**Available data**
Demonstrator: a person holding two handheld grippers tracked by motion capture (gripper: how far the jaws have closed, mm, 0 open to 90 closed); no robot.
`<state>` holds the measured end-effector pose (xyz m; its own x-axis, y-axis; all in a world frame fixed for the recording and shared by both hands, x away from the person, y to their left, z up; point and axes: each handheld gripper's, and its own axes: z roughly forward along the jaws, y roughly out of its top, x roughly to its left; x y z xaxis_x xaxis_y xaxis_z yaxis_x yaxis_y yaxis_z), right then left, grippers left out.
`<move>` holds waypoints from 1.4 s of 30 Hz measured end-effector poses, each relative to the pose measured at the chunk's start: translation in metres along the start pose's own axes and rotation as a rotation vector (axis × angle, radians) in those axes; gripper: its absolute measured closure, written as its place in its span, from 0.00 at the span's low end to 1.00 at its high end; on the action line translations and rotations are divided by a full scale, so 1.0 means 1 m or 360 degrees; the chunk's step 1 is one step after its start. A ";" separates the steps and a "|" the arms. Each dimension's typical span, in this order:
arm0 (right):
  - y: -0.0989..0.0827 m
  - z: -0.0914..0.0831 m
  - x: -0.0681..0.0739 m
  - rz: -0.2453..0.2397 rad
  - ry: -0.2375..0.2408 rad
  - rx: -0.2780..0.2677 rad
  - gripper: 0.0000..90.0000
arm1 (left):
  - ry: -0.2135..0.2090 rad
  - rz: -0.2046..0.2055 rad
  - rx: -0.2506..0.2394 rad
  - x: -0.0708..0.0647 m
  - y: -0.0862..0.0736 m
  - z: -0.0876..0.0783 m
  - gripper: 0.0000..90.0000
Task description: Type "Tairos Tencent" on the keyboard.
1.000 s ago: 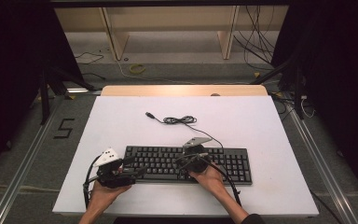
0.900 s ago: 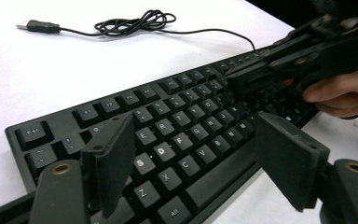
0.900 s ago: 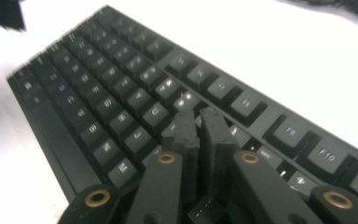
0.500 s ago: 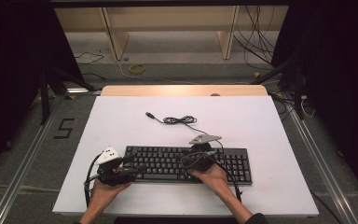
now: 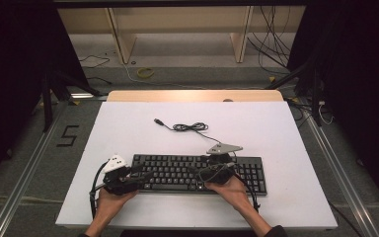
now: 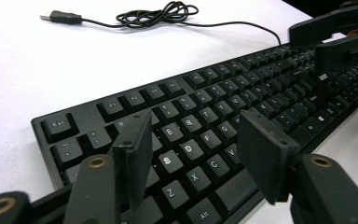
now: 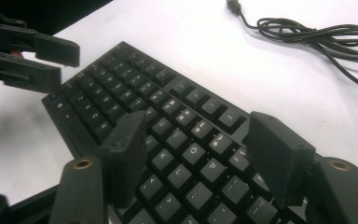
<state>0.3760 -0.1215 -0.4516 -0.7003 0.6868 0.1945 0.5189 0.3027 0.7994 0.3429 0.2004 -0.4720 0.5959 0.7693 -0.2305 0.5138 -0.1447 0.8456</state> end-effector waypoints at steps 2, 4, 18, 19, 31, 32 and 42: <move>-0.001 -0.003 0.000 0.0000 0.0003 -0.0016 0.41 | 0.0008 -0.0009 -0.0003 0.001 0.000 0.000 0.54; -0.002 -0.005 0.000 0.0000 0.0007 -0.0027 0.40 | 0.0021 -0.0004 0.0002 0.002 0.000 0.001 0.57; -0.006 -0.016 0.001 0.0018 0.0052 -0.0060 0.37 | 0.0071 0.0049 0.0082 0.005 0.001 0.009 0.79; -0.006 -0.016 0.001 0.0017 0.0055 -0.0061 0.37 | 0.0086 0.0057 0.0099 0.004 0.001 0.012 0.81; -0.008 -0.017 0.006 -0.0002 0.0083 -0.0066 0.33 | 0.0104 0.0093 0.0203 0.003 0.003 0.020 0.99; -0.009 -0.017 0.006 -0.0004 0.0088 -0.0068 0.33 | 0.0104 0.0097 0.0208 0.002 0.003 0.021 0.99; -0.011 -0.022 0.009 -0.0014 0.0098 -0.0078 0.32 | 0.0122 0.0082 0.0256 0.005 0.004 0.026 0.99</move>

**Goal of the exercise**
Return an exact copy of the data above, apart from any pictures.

**Final answer**
Demonstrator: a person holding two handheld grippers tracked by motion capture (gripper: how far the jaws have closed, mm, 0 open to 90 closed); no robot.
`<state>` holds the measured end-effector pose (xyz m; its own x-axis, y-axis; all in a world frame fixed for the recording and shared by both hands, x away from the person, y to their left, z up; point and axes: each handheld gripper's, and its own axes: z roughly forward along the jaws, y roughly out of its top, x roughly to its left; x y z xaxis_x xaxis_y xaxis_z yaxis_x yaxis_y yaxis_z), right then left, grippers left out.
`<move>` holds waypoints from 1.4 s of 30 Hz measured end-effector poses, each relative to the pose measured at the chunk's start: translation in metres along the start pose's own axes and rotation as a rotation vector (axis × angle, radians) in those axes; gripper: its absolute measured closure, written as its place in its span, from 0.00 at the span's low end to 1.00 at its high end; on the action line translations and rotations are divided by a full scale, so 1.0 means 1 m or 360 degrees; the chunk's step 1 is one step after its start. A ";" separates the steps and a "|" the arms. Each dimension's typical span, in this order:
arm0 (right):
  - y: -0.0989..0.0827 m
  - z: -0.0914..0.0831 m
  - x: -0.0681..0.0739 m
  - rz: -0.2453..0.2397 rad
  - ry: -0.2375..0.2408 rad
  - rx: -0.2780..0.2677 rad
  - gripper: 0.0000..90.0000
arm1 (left):
  - ry: -0.2135..0.2090 rad
  - rz: -0.2046..0.2055 rad
  - rx: -0.2506..0.2394 rad
  - x: -0.0708..0.0647 m
  - y: -0.0862..0.0736 m
  - z: -0.0876..0.0783 m
  - gripper: 0.0000..90.0000
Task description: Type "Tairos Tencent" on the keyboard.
1.000 s ago: 
0.900 s ago: 
0.900 s ago: 
0.500 s ago: 
now: 
now: 
now: 
<state>0.3760 -0.1215 -0.4516 -0.7003 0.6868 0.1945 0.5189 0.3027 0.7994 0.3429 0.2004 -0.4720 0.5959 0.7693 -0.2305 0.5138 -0.1447 0.8456</state> end-effector waypoints at steps 2, 4, 18, 19, 31, 32 and 42: <move>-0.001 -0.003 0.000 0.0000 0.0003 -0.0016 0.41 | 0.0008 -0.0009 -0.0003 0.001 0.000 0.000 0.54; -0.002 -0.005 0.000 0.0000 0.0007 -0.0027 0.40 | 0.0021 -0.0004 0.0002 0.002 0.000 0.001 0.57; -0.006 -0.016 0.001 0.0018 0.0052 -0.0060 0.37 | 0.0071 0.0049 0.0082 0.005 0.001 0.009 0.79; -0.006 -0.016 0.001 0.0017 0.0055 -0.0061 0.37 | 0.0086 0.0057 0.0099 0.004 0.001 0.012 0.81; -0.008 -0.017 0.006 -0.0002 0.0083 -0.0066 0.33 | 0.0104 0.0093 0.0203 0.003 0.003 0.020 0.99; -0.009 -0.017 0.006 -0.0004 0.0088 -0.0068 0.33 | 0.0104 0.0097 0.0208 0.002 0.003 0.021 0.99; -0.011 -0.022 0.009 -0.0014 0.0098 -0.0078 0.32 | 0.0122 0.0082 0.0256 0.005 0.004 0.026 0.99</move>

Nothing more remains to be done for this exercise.